(Dataset entries):
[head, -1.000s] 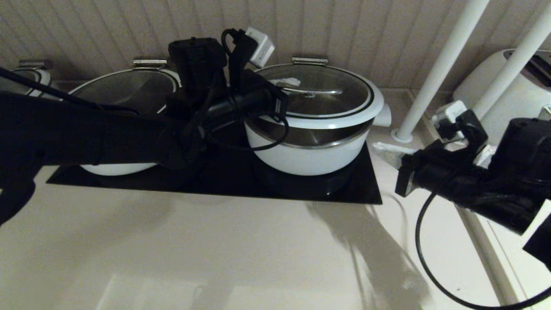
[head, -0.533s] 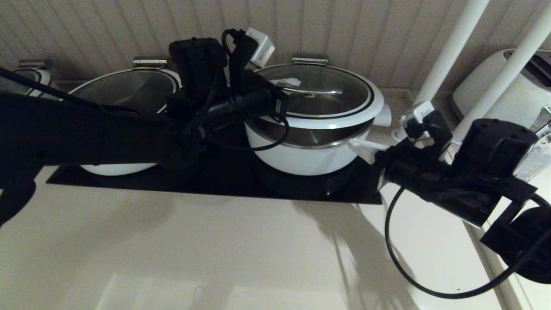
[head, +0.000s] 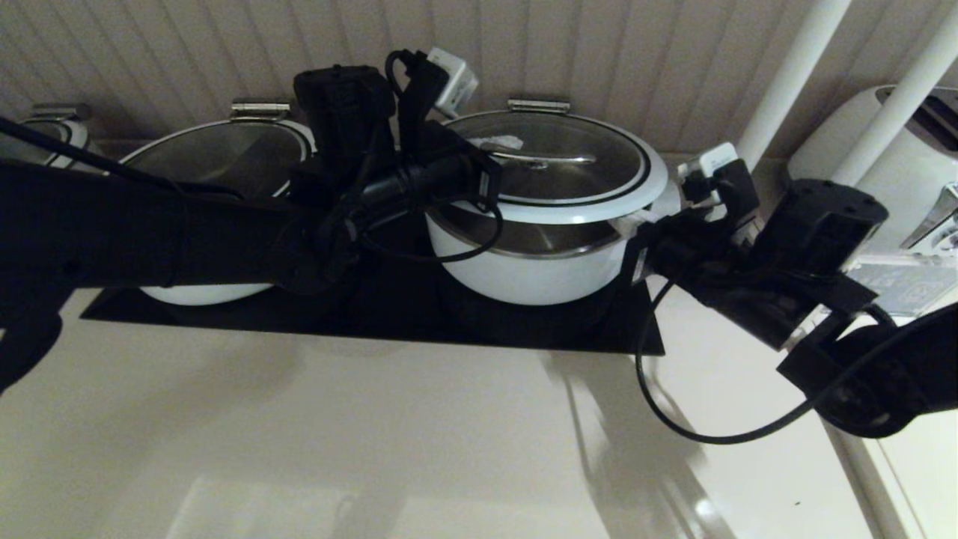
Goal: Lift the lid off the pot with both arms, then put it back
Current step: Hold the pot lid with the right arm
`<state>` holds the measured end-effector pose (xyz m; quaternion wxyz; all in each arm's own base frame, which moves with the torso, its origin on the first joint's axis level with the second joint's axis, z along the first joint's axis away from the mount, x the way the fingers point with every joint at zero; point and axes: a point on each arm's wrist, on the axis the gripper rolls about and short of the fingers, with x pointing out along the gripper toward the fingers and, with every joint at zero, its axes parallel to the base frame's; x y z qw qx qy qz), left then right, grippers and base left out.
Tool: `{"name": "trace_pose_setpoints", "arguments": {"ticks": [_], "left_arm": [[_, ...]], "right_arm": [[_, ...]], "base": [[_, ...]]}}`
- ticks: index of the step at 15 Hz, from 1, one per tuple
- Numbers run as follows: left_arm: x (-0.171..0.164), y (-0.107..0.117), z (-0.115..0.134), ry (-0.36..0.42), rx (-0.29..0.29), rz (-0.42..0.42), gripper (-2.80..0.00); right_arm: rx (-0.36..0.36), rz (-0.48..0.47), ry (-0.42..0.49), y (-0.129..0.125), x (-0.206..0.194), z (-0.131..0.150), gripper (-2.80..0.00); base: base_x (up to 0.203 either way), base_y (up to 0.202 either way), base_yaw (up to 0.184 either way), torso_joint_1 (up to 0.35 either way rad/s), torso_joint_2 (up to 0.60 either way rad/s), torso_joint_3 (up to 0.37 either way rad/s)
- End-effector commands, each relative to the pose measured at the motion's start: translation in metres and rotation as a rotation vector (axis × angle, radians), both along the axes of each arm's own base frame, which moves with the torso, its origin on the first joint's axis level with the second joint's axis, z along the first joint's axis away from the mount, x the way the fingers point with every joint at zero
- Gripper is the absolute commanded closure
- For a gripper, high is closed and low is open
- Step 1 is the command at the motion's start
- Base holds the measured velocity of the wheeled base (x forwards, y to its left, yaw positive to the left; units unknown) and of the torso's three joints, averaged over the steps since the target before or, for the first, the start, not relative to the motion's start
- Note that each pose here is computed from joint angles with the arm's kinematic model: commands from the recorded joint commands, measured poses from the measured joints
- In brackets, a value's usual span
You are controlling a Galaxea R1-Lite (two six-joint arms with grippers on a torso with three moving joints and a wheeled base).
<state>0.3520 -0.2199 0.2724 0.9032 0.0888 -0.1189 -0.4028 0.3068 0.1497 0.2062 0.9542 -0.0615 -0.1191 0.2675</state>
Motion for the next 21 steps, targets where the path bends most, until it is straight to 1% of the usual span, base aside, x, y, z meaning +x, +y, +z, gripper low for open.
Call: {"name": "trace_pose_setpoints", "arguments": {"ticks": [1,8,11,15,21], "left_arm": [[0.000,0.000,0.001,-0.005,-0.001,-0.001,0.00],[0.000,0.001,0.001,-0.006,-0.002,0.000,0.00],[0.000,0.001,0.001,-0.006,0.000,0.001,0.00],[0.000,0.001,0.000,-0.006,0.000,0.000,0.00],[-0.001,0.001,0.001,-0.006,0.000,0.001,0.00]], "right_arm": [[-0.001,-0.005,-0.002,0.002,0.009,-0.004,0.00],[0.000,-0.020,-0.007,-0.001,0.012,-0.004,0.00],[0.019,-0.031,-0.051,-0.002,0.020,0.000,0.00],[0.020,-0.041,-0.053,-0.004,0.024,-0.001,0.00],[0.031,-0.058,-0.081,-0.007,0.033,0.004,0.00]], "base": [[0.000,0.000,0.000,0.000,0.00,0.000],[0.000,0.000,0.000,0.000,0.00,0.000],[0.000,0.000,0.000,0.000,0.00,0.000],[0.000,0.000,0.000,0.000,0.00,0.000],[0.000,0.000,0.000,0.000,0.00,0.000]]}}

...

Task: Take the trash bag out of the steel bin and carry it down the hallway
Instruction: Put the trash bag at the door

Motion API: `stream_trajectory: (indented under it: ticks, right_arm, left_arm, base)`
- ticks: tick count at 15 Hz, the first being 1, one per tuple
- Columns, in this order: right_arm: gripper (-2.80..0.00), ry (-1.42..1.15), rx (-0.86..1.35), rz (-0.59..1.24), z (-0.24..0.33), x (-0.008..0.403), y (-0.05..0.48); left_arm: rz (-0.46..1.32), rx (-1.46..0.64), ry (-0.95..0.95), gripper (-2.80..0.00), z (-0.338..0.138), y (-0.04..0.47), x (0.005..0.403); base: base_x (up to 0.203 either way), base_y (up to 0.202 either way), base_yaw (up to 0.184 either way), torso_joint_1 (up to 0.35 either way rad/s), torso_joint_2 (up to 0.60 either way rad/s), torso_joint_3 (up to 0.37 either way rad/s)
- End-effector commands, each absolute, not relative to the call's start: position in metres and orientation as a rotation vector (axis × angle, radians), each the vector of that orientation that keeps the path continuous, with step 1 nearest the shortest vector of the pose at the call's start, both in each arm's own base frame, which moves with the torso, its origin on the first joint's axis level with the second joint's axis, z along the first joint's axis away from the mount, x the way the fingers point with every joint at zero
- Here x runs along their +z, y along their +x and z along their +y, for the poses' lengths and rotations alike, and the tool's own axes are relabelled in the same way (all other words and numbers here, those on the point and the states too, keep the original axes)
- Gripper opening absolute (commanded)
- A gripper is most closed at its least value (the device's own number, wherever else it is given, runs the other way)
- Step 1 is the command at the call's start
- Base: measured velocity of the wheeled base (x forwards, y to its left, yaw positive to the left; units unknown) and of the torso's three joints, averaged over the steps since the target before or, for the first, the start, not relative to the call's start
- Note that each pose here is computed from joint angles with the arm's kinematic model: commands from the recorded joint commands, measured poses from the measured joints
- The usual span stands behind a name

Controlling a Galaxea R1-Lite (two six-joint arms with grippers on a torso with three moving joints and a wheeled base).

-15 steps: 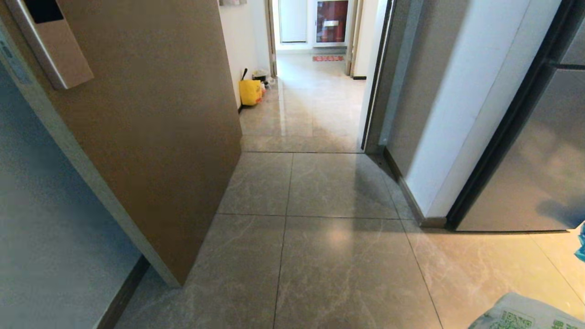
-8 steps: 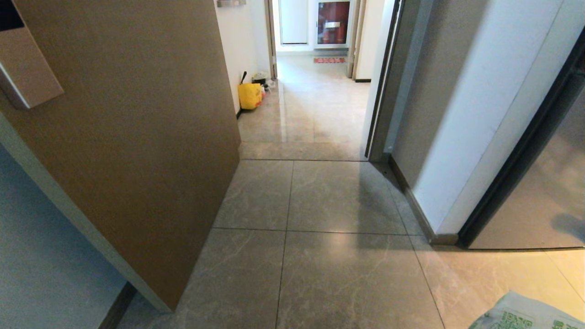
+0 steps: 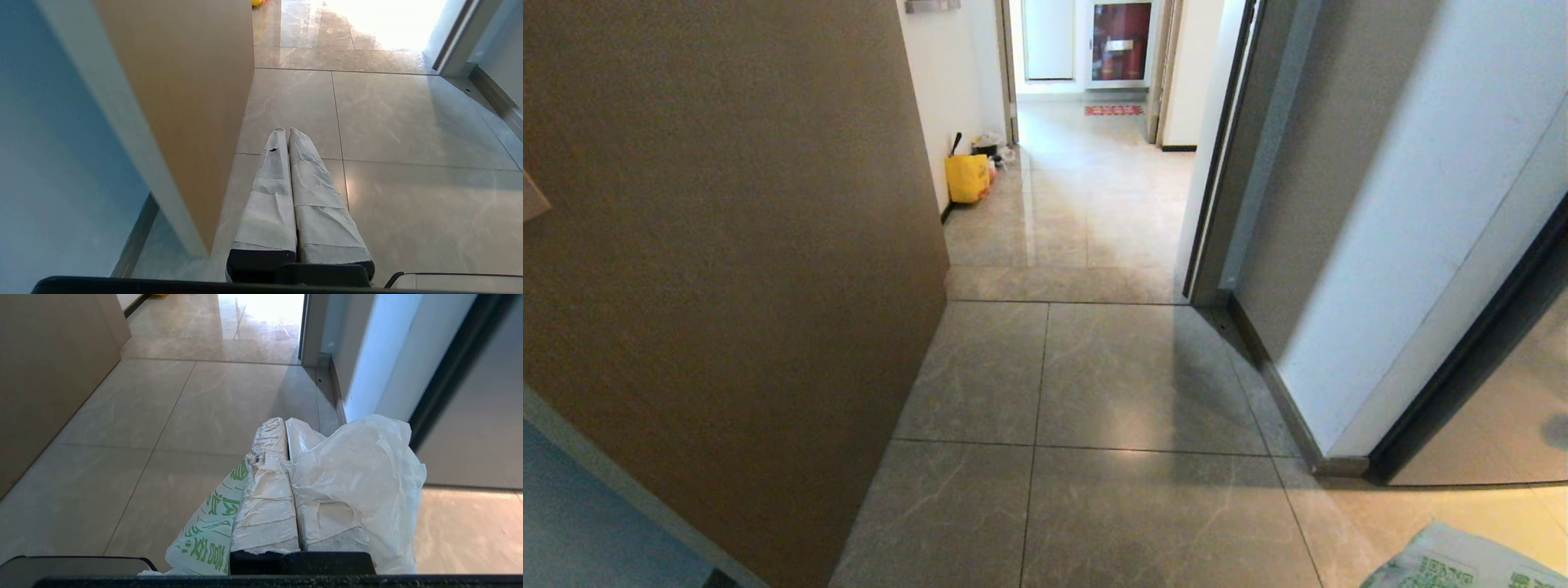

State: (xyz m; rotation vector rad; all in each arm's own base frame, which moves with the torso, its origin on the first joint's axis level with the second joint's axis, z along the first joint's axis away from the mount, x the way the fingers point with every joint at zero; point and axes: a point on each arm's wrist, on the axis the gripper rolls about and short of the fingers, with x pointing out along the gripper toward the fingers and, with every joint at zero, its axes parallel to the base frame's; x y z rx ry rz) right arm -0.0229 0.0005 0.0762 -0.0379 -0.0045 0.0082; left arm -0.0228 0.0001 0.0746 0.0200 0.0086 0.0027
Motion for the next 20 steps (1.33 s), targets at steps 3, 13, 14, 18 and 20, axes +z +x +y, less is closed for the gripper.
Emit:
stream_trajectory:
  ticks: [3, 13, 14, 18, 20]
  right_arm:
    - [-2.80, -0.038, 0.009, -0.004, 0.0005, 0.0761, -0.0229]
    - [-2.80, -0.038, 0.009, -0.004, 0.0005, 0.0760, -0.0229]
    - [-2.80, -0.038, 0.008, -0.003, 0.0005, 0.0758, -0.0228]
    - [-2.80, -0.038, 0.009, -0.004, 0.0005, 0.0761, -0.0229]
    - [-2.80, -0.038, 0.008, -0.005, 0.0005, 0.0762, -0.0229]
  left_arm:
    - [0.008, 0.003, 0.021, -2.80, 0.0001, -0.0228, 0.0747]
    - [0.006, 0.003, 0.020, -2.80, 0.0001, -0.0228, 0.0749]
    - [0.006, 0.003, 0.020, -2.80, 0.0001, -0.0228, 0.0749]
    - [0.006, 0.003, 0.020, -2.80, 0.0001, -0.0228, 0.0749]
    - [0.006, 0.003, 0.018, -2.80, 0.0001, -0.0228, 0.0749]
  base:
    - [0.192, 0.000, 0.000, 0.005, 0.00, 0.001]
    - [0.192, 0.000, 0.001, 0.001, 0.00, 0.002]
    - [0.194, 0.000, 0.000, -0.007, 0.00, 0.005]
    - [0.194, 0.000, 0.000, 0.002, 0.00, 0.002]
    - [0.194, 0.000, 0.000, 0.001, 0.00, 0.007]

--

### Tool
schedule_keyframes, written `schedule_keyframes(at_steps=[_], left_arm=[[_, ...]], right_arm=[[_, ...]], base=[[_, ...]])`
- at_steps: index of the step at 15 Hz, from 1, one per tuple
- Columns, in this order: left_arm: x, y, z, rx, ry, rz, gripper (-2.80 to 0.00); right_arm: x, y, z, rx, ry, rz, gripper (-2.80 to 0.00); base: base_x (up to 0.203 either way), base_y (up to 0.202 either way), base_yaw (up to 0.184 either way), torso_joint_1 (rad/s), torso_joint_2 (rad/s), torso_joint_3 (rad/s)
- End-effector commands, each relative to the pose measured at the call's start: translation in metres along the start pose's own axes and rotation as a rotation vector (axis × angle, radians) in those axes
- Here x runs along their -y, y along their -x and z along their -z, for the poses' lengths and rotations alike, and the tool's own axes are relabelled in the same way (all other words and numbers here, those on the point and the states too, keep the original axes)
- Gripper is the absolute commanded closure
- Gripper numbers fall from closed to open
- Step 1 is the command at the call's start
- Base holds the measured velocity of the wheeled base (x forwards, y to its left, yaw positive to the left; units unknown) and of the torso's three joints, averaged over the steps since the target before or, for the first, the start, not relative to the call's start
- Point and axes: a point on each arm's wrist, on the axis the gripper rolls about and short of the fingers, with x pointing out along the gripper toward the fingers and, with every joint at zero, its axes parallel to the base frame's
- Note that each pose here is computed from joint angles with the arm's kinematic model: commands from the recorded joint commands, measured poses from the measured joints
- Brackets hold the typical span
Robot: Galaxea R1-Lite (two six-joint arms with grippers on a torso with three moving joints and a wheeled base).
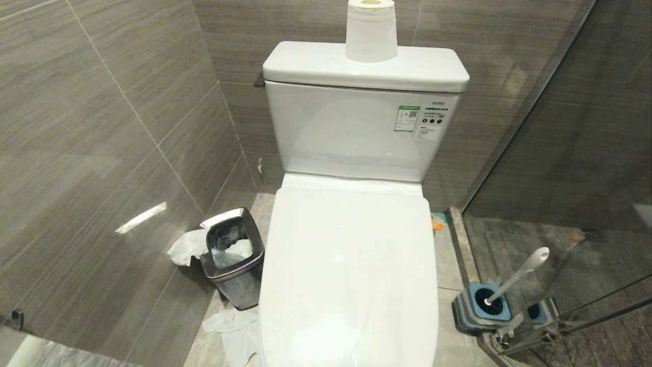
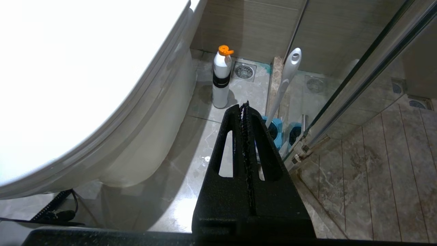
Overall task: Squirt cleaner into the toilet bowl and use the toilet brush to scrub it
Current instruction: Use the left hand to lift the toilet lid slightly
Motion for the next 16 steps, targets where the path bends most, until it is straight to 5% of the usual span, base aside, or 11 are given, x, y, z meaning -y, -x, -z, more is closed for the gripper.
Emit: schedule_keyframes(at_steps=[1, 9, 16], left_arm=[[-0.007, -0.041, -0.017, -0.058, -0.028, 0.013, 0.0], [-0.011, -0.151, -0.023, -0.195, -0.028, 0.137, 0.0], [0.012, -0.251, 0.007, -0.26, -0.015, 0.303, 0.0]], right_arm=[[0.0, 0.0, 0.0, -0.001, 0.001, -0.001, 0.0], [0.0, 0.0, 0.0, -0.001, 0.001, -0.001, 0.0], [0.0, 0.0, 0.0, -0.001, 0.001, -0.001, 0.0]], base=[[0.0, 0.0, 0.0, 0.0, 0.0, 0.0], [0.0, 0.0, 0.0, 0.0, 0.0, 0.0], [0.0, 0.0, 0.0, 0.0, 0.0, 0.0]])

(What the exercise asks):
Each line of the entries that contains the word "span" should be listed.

(Task result):
- In brackets, a value's usual span
Motion for the next 21 steps, targets where the path bends most, until it is straight to 1% of the usual span, base aside, x, y, z meaning +x, +y, +z, gripper low for open.
- The usual span stands behind a name
- Brackets hold the typical span
Motion for the next 16 steps, targets where the path bends most, until it is straight to 5% of the usual span, base aside, or 11 are given, x, y, z meaning -y, -x, -z, more is closed for the gripper.

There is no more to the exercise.